Created 12-10-2016 04:49 AM
@Joshua Adeleke for
Causedby: org.apache.tez.dag.api.SessionNotRunning:TezSession has already shutdown.No cluster diagnostics found.at org.apache.tez.client.TezClient.waitTillReady(TezClient.java:730)
at org.apache.hadoop.hive.ql.exec.tez.TezSessionState.open(TezSessionState.java:217)
at org.apache.hadoop.hive.ql.exec.tez.TezSessionState.open(TezSessionState.java:117)
it seems that your application master/cluster is busy or did not get enough resources to process DAG over RPC request thats why was not able to copy the dag from client.if there are EOFExceptions in Appliction master logs then do check your network, for a workaround you can increase tez.session.am.dag.submit.timeout.secs which is currently 300 seconds to 900 seconds.
Created 12-13-2016 02:39 PM
@Rajkumar Singh Thank you.

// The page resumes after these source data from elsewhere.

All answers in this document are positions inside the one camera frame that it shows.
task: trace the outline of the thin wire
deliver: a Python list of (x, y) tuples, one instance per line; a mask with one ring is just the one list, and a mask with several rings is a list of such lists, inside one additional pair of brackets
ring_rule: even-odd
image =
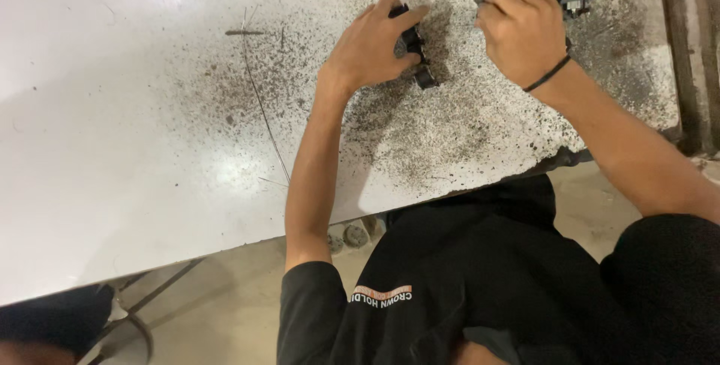
[[(250, 15), (250, 20), (253, 19), (253, 15), (255, 15), (255, 11), (253, 11), (252, 15)], [(245, 31), (245, 20), (247, 18), (248, 8), (245, 8), (245, 14), (243, 15), (243, 27), (240, 28), (241, 31)], [(243, 35), (243, 58), (245, 59), (245, 69), (247, 70), (247, 76), (250, 78), (250, 84), (253, 85), (253, 90), (255, 91), (255, 96), (258, 99), (258, 104), (260, 104), (260, 112), (263, 114), (263, 119), (265, 120), (265, 126), (268, 128), (268, 133), (270, 134), (270, 140), (272, 141), (272, 146), (275, 148), (275, 155), (277, 156), (277, 160), (280, 162), (280, 166), (282, 167), (282, 171), (285, 173), (285, 178), (287, 179), (288, 185), (290, 185), (290, 176), (287, 174), (287, 169), (285, 168), (285, 163), (282, 162), (282, 158), (280, 157), (280, 150), (277, 148), (277, 143), (275, 143), (275, 138), (272, 135), (272, 130), (270, 130), (270, 123), (268, 122), (268, 117), (265, 115), (265, 108), (263, 108), (263, 103), (260, 100), (260, 93), (258, 93), (258, 89), (255, 86), (255, 81), (253, 81), (253, 75), (250, 73), (250, 64), (247, 62), (248, 52), (246, 51), (245, 47), (245, 38), (246, 35)]]

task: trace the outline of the hand
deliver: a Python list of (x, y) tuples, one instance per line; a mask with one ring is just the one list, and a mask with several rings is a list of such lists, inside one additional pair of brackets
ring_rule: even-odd
[(400, 34), (420, 22), (430, 9), (419, 6), (389, 18), (390, 10), (400, 5), (400, 0), (380, 0), (368, 6), (337, 41), (320, 68), (318, 84), (337, 85), (347, 102), (360, 87), (393, 80), (418, 64), (418, 54), (408, 53), (398, 59), (393, 50)]
[(500, 72), (527, 88), (567, 55), (562, 12), (557, 0), (485, 0), (475, 26)]

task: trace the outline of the person
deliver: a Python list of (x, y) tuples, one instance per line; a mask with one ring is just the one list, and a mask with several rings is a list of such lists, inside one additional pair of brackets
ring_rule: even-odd
[(90, 285), (0, 307), (0, 365), (73, 365), (96, 343), (114, 290)]
[(388, 18), (400, 4), (367, 7), (319, 69), (287, 197), (278, 363), (720, 364), (720, 191), (566, 60), (556, 0), (485, 0), (475, 26), (644, 218), (598, 264), (555, 230), (547, 176), (411, 206), (389, 214), (348, 301), (327, 243), (341, 120), (357, 89), (419, 63), (392, 50), (428, 7)]

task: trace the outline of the black t-shirt
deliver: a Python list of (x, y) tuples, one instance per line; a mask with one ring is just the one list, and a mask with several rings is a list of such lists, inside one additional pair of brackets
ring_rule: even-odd
[(720, 228), (630, 226), (598, 265), (553, 227), (545, 176), (391, 214), (348, 302), (328, 263), (282, 281), (279, 364), (720, 364)]

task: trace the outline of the forearm
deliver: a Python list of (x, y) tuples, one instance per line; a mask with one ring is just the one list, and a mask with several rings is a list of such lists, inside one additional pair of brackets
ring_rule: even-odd
[[(311, 117), (295, 158), (285, 207), (287, 263), (291, 267), (295, 260), (303, 260), (300, 256), (295, 257), (307, 251), (307, 243), (303, 240), (309, 238), (326, 243), (335, 200), (337, 152), (345, 107), (344, 103), (326, 100), (337, 91), (343, 90), (334, 88), (328, 81), (318, 81)], [(322, 255), (330, 261), (329, 252)]]
[(571, 62), (533, 92), (563, 114), (600, 169), (644, 216), (695, 214), (720, 223), (720, 190)]

I have also increased the timeout to 900 (from 600sec) but issue persist.
Created 12-13-2016 02:40 PM
@Joshua Adeleke did you see any exception/error in application master log
Created 12-13-2016 03:32 PM
@Rajkumar Singh I saw the exception below;
2016-12-13 09:10:54,239 [INFO] [AMRM Callback Handler Thread] |impl.AMRMClientAsyncImpl|: Interrupted while waiting for queue java.lang.InterruptedException at java.util.concurrent.locks.AbstractQueuedSynchronizer$ConditionObject.reportInterruptAfterWait(AbstractQueuedSynchronizer.java:2014) at java.util.concurrent.locks.AbstractQueuedSynchronizer$ConditionObject.await(AbstractQueuedSynchronizer.java:2048) at java.util.concurrent.LinkedBlockingQueue.take(LinkedBlockingQueue.java:442) at org.apache.hadoop.yarn.client.api.async.impl.AMRMClientAsyncImpl$CallbackHandlerThread.run(AMRMClientAsyncImpl.java:287)